1 The stylus, or graphium, was an iron pen, broad at one end, with a sharp point at the other, used for writing upon waxen tables, the leaves or bark of trees, plates of brass, or lead, etc. For writing upon paper or parchment, the Romans employed a reed, sharpened and split in the point like our pens, called calamus, arundo, or canna. This they dipped in the black liquor emitted by the cuttle fish, which served for ink.

2 It was customary among the ancients, in great extremities to shroud the face. in order to conceal any symptoms of horror or alarm which the countenance might express. The skirt of the toga was drawn round the lower extremities, that there might be no exposure in falling, as the Romans, at this period, wore no covering for the thighs and legs.

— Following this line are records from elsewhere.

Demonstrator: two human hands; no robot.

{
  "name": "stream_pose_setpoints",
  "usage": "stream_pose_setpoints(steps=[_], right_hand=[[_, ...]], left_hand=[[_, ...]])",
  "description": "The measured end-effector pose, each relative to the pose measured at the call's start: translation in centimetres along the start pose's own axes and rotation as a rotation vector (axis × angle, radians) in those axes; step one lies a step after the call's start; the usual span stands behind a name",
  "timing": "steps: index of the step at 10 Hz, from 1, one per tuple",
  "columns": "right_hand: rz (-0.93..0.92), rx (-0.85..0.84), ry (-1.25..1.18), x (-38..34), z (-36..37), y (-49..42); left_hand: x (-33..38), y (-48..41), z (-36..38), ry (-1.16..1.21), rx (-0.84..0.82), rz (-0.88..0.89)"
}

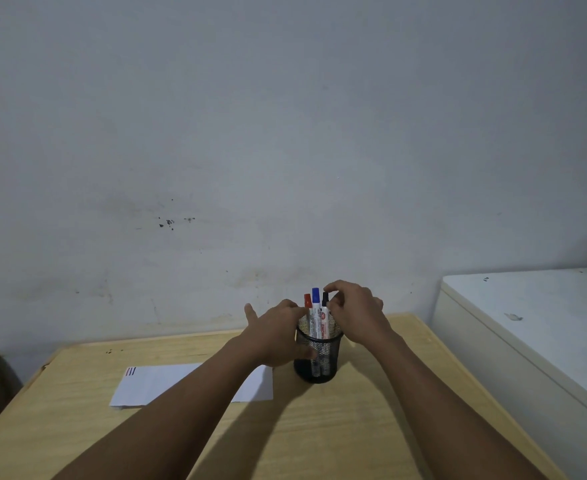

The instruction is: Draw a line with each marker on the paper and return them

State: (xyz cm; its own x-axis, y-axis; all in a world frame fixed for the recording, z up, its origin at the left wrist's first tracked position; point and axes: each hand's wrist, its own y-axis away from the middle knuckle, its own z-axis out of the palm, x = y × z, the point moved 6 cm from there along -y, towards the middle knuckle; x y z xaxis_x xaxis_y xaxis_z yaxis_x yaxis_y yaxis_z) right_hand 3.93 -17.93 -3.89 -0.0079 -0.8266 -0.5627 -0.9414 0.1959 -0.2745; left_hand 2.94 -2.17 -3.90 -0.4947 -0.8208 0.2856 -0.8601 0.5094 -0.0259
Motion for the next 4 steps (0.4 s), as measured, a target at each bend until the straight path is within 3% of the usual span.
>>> stream_pose_setpoints(steps=[4], right_hand=[[-0.092,0.083,0.019,-2.6,-2.0,1.4]], left_hand=[[-2.2,1.2,-4.0,-0.019,0.271,-0.081]])
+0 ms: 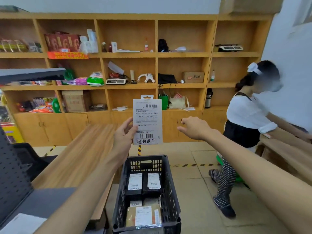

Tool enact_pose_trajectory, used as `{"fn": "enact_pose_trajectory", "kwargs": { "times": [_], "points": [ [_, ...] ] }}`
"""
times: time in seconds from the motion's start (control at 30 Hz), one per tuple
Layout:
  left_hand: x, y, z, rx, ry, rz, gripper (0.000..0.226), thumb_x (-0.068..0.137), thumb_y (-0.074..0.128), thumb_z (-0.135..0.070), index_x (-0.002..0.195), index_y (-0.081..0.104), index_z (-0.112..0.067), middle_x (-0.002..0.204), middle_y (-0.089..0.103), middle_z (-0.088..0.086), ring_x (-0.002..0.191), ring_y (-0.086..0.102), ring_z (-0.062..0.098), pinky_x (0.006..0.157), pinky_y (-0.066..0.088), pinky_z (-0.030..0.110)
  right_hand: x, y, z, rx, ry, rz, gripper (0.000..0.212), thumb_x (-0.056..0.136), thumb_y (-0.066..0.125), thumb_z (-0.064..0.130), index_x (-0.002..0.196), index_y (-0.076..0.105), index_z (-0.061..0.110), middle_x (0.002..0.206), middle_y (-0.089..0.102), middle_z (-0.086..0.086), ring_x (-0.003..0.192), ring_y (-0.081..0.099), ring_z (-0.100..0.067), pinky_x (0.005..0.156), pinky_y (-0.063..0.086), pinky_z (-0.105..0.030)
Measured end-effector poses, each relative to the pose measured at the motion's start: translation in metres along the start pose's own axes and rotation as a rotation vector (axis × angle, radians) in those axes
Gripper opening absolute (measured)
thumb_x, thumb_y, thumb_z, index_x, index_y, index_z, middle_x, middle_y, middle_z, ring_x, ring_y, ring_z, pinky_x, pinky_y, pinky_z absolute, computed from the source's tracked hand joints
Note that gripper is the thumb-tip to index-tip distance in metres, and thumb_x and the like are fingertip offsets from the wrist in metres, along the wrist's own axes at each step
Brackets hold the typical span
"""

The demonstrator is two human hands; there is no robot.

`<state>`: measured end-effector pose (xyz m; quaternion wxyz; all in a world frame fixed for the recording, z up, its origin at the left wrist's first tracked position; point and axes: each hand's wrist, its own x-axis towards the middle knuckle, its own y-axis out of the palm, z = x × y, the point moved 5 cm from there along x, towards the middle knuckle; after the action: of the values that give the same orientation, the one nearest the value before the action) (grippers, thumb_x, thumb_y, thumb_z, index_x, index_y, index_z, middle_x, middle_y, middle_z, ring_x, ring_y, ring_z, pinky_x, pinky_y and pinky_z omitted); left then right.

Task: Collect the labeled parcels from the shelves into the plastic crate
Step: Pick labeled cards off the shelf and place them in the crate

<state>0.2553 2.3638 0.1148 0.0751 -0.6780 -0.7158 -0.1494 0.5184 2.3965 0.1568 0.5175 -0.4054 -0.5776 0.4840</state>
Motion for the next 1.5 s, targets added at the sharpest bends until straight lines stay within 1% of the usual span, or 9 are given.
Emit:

3 Caesar's dying apostrophe to Brutus is represented in all the editions of Suetonius as uttered in Greek, but with some variations. The words, as here translated, are καὶ σὺ εἶ ἐκείνων; καὶ σὺ τέκνον. The Salmasian manuscript omits the latter clause. Some commentators suppose that the words "my son," vere not merely expressive of the difference of age, or former familiarity between them, but an avowal that Brutus was the fruit of the connection between Julius and Servilia, mentioned before [see p. 40]. But it appears very improbable that Caesar, who had never before acknowledged Brutus to be his son, should make so unnecessary an avowal, at the moment of his death. Exclusively of this objection, the apostrophe seems too verbose, both for the suddenness and urgency of the occasion. But this is nor all. Can we suppose that Caesar, though a perfect master of Greek, would at such a time have expressed himself in that language, rather than in Latin, his familiar tongue, and in which he spoke with peculiar elegance? Upon the whole, the probability is, that the words uttered by Casar were, Et tu Brute! which, while equally expressive of astonishment with the other version, and even of tenderness, are both more natural, and more emphatic.